Mere months after the league’s No. 2 overall scorer showed the world just how committed he is to finding a way to comfortably fit into Phil Jackson’s triangle offense by re-upping with the New York Knicks for the next five years, now comes word Anthony is just as intent on branding himself as Hoops Nation’s “digital athlete.”
“I really want to be the pioneer for that digital athlete,” Anthony told reporters while attending the Bloomberg Sports Business Summit this week in Manhattan. “When it comes to tech, I want to be the face of that space. Nobody really took that place. There’ve been athletes that came before me that were doing what I’m doing and there are going to be people after me that are doing what I’m doing. But I really want to be the pioneer for that digital athlete.”
The 11-year veteran and seven-time All-Star is already more than in the game. Just last month, Anthony announced a partnership with former NBC senior exec Stuart Goldfarb to launch Melo7 Tech Partners, a venture capital firm that will invest in startup companies specializing in digital media, Internet consumer ventures and technology-based operations.
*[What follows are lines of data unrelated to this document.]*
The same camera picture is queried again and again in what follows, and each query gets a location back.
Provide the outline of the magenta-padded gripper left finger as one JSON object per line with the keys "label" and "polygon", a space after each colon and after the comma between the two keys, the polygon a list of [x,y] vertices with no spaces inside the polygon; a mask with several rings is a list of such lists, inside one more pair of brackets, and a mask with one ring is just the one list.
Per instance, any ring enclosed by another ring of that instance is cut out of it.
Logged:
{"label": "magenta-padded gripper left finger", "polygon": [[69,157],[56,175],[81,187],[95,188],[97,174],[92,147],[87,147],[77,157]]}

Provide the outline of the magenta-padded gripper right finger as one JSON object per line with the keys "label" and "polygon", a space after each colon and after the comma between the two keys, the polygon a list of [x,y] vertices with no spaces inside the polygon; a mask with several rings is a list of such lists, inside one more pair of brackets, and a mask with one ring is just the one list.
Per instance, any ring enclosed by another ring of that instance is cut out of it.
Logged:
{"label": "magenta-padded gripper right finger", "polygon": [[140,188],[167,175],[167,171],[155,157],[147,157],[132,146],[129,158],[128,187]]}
“At the end of the day, we all know what’s my day job: basketball,” said Anthony, rumored to have already lost as much as 20 pounds this offseason. “That’s what my brand is built on, but I’m trying to take my brand to the next level, make it bigger, make it stronger.”
Along with Peyton and Eli Manning, Anthony is also a central investor in SeatGeek, a ticket-buying search engine. “You get to manage your tickets the way you want,” raved Anthony. “You don’t have to go there and hope and wish you get a seat. I believe SeatGeek will change the game over the next couple years.”
Now that he’s again settling in as a Knick and the idea of building under Jackson and new coach Derek Fisher, Anthony admits some of the things he stands to be able to do off the court had as almost as much deciding to remain as the prospect of what the high-powered trio might be able to achieve as an organization.
“I just felt if I was to leave, I would have to … build that foundation up once again, and it took me a while to build that foundation and to get it up and going to where it’s at right now,” he said. “It wasn’t for me to go and try to strike a two-year deal and then have to go through this situation in two years. I plan on ending my career here.”
And as a modern day renaissance man.